Runway 4, the halfway mark of LMFF, a day at the end of a long Melbourne summer with dazzling orange skies glinting over the sultry sway of the sea. The line up of designers read like a who’s who of Department Store Royalty- each designer being backed by either Myer or David Jones. We crammed as one into Central Pier to witness eight designers and two supposed rival fashion houses.
Nevenka kicked off proceedings with a little glam goth sans Victorian-era heaviness. This was young, fresh goth; sheer yet well-structured. Where last year Rosemary Masic recalled the birthplace of her grandmother with clothing worthy of a Hungarian fairy tale, this year she stayed firmly in the west. Goth gave way to printed mauves and purples ruffled into blouses and dresses, ending in fuchsia wide leg pants, think Farrah Fawcett at a roller derby tournament.
Taking it to another decade, Manning Cartell roared onto the floor with a sequined flapper style dress. The era of the hedonistic, pre-depression world was referred to again with masculine lines in trousers; whether slim cigarette pants, wide leg or the drapey genie kind. One wish? Clear my Visa card debt. The Manning sisters know how to rock it- fingerless leather driving gloves, ‘80s micro dresses, neon bright tights and black leather highlights. I need that credit card for a little black dress I spied from the trio.
Next was Lisa Ho who injected some more mileage into PETA meetings . Winter 09 was welcomed with a navy military-style trench and a long fur vest (real darlink) covering up a cutesy cotton print dress. The balance was just right; an ostrich feathered bolero worthy of a Great Gatsby heroine was matched with pared down pants. Ruffles in tiers were a staple on the night and not more so than in Lisa Ho’s collection. Her palette for these was red hot, peacock blue and gun grey and the silk/chiffon combos steered on the sheer side.
The ruffles followed on in Thurley, where fuchsia party dresses took charge of the runway with giant black helium balloons that reminded me of that government greenhouse gas ad. The darling of LMFF 2006, designer Helen O’Connor showed off her dress fixes for winter. Yellow overlayed with delicate black lace, a long white maxi dress with an crochet collar, little bead dresses, black and white print dresses- the 09 campaign is worth closer scrutiny for all the beautifully minute detail.
Now at the halfway point of the show, the lights were dimmed followed by the sound of approximately twenty models trotting down the runway. It was a clever move to elicit some kind of expectation from the audience. A teaser was played on the television screens- images of peacock feathers and a lithe woman. The light was turned on to reveal all the models on the runway at once- bright as Aladdin’s treasure. I need more that one wish this winter genie! Peacock motifs in print, coloured tights, gold prints with warm coloured cardies- it was a school of les poupees russes (Russian dolls) with coloured woollen hand warmers up to the elbow. Obus tempered down what could have been riotous with an indie nod to mixing it up- get with it.

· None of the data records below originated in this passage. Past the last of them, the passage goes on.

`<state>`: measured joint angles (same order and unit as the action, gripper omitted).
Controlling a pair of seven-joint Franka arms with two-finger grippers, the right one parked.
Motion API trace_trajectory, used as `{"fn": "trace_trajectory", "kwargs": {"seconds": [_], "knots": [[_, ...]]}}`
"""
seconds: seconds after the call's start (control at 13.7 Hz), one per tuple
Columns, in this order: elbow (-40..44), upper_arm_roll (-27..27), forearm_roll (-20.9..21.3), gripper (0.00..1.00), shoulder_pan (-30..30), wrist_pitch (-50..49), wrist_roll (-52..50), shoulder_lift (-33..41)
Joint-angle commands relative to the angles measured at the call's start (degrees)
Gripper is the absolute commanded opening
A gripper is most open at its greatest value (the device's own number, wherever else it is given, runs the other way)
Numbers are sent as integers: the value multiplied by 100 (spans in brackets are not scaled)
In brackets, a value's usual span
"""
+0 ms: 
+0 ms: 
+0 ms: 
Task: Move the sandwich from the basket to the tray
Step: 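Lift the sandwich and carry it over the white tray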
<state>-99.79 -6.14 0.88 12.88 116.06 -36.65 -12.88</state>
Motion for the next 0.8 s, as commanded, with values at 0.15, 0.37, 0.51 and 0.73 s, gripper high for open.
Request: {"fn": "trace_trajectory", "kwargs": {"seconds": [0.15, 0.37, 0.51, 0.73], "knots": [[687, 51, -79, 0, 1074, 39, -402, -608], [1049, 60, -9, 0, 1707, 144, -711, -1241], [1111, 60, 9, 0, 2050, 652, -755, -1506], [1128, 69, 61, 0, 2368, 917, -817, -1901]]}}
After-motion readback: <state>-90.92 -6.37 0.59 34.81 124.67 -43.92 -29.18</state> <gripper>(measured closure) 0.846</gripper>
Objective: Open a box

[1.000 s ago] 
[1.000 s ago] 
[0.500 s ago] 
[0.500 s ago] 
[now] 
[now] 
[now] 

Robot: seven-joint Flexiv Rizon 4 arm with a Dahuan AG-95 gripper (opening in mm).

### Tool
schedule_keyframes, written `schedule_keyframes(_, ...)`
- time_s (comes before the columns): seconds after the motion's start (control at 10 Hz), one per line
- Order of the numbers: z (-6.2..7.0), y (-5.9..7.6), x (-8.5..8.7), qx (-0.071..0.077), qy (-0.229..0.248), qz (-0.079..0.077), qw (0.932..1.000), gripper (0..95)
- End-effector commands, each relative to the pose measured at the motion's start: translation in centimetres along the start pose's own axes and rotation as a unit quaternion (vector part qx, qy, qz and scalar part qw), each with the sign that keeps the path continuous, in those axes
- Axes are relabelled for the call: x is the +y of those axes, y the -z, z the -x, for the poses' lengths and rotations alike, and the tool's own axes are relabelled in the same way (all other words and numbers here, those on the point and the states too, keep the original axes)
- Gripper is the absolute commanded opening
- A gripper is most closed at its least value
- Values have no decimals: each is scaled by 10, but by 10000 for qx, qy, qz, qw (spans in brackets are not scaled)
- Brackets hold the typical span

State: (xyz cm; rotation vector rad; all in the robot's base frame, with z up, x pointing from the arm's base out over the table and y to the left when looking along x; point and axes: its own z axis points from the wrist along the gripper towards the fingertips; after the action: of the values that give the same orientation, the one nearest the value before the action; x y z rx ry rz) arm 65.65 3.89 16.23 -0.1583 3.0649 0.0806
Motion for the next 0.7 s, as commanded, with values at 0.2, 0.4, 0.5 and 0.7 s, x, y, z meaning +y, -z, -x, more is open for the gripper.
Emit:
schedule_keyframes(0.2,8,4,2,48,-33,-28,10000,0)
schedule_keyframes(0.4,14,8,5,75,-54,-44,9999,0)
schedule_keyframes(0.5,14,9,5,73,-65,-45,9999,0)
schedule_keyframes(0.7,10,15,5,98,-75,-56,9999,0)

More theatre was to follow; Arabella Ramsey took some silk geometric print dresses and plaid with a ton of back story. Bruce Springsteen’s I’m On Fire (‘hey little girl, is your daddy home’) played as a Little Red Riding Hood type trench traipsed down the runway followed by a Lolita in a plaid dress with requisite sunglasses. Next we had rebellious teen types in cut denim shorts, a lazy jumper worn around a waist and influences as American as pie - plaid shirts (flannies mate), jeans and tassled boots. Don't forget the old patriot/rebel Bruce. Yes we can America.
Not to be outdone in the entertainment stakes, Kate Sylvester swung the tune to tutu-licious. A model gracefully demonstrated her ballet moves in a short white tutu with thick seamed white tights. There was a little '50s romance nostalgia going on with a juke box ballad cranking it over luxurious white smoking jackets, chunky knit highschool sweetheard cardigans and lots of thick tights like an old time ballet school warm up class. The dresses were delicate and dramatic just like a prima ballerina.
The hot night had one more label up its sleeve, another sister team- Ginger and Smart. Sister Genevieve, one time senior designer at Lisa Ho, took the fashion stakes to unabashed city girl. The models hit the nail on the head, striding down purposefully in loose hanging coats, ponchos and genie pants all topped off with little air hostess hats by Nerida Winter and HUGE black bags. I have one of these and I call it my "bag of death." The Smart shone in this collection, ivory silks rubbing shoulders with grey wools, highlights of tartan, cropped jackets -all super smart and wearable.